_About this exercise_
Every single entry that follows must be copied exactly.

(Records drawn from a dataset)

=== Section Start ===

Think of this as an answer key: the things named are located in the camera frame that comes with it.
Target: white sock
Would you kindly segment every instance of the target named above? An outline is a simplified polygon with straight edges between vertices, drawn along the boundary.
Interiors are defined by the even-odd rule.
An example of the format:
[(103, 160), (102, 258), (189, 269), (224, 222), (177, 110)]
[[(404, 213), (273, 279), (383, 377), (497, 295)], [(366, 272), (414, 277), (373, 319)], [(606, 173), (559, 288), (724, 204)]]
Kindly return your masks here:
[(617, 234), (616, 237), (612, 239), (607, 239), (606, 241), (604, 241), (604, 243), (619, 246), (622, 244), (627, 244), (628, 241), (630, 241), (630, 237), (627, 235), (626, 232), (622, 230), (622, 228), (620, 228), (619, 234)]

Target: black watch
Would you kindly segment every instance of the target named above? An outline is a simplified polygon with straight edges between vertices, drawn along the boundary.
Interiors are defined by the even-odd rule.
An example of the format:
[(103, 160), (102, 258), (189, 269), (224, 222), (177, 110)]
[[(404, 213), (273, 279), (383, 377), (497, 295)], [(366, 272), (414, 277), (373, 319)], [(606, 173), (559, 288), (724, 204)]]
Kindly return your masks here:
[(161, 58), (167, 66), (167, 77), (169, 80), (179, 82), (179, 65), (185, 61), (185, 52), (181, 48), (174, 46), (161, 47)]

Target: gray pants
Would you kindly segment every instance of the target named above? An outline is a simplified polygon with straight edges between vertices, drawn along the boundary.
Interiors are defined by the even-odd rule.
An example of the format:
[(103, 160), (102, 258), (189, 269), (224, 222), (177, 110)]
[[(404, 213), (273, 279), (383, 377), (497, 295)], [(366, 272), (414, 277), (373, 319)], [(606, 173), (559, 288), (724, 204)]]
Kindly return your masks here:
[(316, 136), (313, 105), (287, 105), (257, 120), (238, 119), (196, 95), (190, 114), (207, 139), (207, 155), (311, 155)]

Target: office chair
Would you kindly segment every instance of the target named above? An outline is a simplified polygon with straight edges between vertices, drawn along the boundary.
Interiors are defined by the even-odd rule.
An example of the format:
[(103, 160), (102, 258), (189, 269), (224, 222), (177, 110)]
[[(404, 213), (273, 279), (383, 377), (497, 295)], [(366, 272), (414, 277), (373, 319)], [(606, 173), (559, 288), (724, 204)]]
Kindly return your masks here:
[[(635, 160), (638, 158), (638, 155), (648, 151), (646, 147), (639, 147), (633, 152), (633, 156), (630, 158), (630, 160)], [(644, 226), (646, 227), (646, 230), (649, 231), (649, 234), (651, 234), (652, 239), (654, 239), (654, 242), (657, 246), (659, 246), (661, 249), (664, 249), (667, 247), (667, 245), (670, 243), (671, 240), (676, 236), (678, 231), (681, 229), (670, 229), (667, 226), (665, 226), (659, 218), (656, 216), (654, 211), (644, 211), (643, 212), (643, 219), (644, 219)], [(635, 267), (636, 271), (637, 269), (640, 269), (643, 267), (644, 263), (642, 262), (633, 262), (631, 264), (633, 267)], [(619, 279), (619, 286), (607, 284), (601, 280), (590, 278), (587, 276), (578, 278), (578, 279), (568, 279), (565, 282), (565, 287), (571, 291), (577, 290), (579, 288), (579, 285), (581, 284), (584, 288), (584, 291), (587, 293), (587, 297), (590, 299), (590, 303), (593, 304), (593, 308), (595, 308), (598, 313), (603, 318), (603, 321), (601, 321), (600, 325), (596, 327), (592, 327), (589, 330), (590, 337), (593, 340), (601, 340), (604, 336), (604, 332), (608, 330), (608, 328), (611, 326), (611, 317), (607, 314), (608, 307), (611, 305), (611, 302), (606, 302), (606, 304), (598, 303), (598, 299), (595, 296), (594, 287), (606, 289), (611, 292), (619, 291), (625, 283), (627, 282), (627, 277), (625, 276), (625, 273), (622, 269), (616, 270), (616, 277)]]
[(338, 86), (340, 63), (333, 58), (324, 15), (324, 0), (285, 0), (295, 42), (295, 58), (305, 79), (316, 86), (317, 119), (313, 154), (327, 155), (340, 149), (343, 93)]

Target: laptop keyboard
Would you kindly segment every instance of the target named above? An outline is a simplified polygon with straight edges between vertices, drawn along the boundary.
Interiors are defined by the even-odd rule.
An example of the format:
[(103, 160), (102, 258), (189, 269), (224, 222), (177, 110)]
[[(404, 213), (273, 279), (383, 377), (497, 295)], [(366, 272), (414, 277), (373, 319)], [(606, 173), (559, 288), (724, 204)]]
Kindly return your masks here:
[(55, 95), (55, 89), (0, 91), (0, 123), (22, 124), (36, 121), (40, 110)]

=== Section End ===

_Exercise result_
Think of this as an answer key: the things named are located in the camera frame that comes with it.
Target: white sock
Would you kindly segment every instance of the target named above? An outline is a simplified polygon with straight edges between vertices, drawn along the boundary.
Interiors are defined by the even-odd rule.
An example of the format:
[(103, 160), (102, 258), (189, 269), (224, 222), (177, 110)]
[[(404, 213), (273, 279), (383, 377), (497, 295)], [(366, 272), (414, 277), (373, 319)], [(606, 173), (559, 288), (724, 204)]]
Kindly return your masks here:
[(617, 234), (616, 237), (612, 239), (607, 239), (606, 241), (604, 241), (604, 243), (619, 246), (622, 244), (627, 244), (628, 241), (630, 241), (630, 237), (627, 235), (626, 232), (622, 230), (622, 228), (620, 228), (619, 234)]

Target: black watch
Would you kindly segment every instance of the target named above? An outline is a simplified polygon with straight edges between vertices, drawn along the boundary.
Interiors are defined by the even-odd rule.
An example of the format:
[(103, 160), (102, 258), (189, 269), (224, 222), (177, 110)]
[[(404, 213), (273, 279), (383, 377), (497, 295)], [(366, 272), (414, 277), (373, 319)], [(606, 173), (559, 288), (724, 204)]]
Kindly return your masks here:
[(161, 58), (167, 66), (167, 77), (169, 80), (179, 82), (179, 65), (185, 61), (185, 52), (181, 48), (174, 46), (161, 47)]

Target: gray pants
Would you kindly segment every instance of the target named above? An outline is a simplified polygon with straight edges between vertices, drawn along the boundary.
Interiors are defined by the even-odd rule.
An example of the format:
[(103, 160), (102, 258), (189, 269), (224, 222), (177, 110)]
[[(404, 213), (273, 279), (383, 377), (497, 295)], [(366, 272), (414, 277), (373, 319)], [(606, 173), (559, 288), (724, 204)]]
Kindly return your masks here:
[(316, 136), (313, 105), (287, 105), (257, 120), (238, 119), (196, 95), (190, 114), (207, 139), (207, 155), (311, 155)]

Target: office chair
Would you kindly segment every instance of the target named above? An outline is a simplified polygon with straight edges between vertices, drawn along the boundary.
Interiors are defined by the even-odd rule.
An example of the format:
[(103, 160), (102, 258), (189, 269), (224, 222), (177, 110)]
[[(404, 213), (273, 279), (383, 377), (497, 295)], [(366, 272), (414, 277), (373, 319)], [(606, 173), (559, 288), (724, 204)]]
Kindly return your masks here:
[[(635, 160), (638, 158), (638, 155), (648, 151), (646, 147), (639, 147), (633, 152), (633, 156), (630, 158), (630, 160)], [(644, 226), (646, 227), (646, 230), (649, 231), (649, 234), (651, 234), (652, 239), (654, 239), (654, 242), (657, 246), (659, 246), (661, 249), (664, 249), (667, 247), (667, 245), (670, 243), (671, 240), (676, 236), (678, 231), (681, 229), (670, 229), (667, 226), (665, 226), (659, 218), (656, 216), (654, 211), (644, 211), (643, 212), (643, 219), (644, 219)], [(635, 267), (636, 271), (637, 269), (640, 269), (643, 267), (644, 263), (642, 262), (633, 262), (631, 264), (633, 267)], [(619, 279), (619, 286), (607, 284), (601, 280), (590, 278), (587, 276), (578, 278), (578, 279), (568, 279), (565, 282), (565, 287), (571, 291), (577, 290), (579, 288), (579, 285), (581, 284), (584, 288), (584, 291), (587, 293), (587, 297), (590, 299), (590, 303), (593, 304), (593, 308), (595, 308), (598, 313), (603, 318), (603, 321), (601, 321), (600, 325), (596, 327), (592, 327), (589, 330), (590, 337), (593, 340), (601, 340), (604, 336), (604, 332), (608, 330), (608, 328), (611, 326), (611, 317), (607, 314), (608, 307), (611, 305), (611, 302), (606, 302), (606, 304), (598, 303), (598, 299), (595, 296), (594, 287), (606, 289), (611, 292), (619, 291), (625, 283), (627, 282), (627, 277), (625, 276), (625, 273), (622, 269), (616, 270), (616, 277)]]
[(338, 86), (340, 63), (333, 58), (324, 15), (324, 0), (285, 0), (295, 42), (295, 58), (305, 79), (316, 86), (317, 119), (313, 154), (327, 155), (340, 149), (343, 93)]

Target: laptop keyboard
Would you kindly segment every instance of the target named above? An outline is a simplified polygon with straight edges between vertices, drawn along the boundary.
Interiors are defined by the even-odd rule.
An example of the format:
[(103, 160), (102, 258), (189, 269), (224, 222), (177, 110)]
[[(404, 213), (273, 279), (383, 377), (497, 295)], [(366, 272), (414, 277), (373, 319)], [(606, 173), (559, 288), (724, 204)]]
Kindly return your masks here:
[(55, 95), (55, 89), (0, 91), (0, 123), (22, 124), (36, 121), (40, 110)]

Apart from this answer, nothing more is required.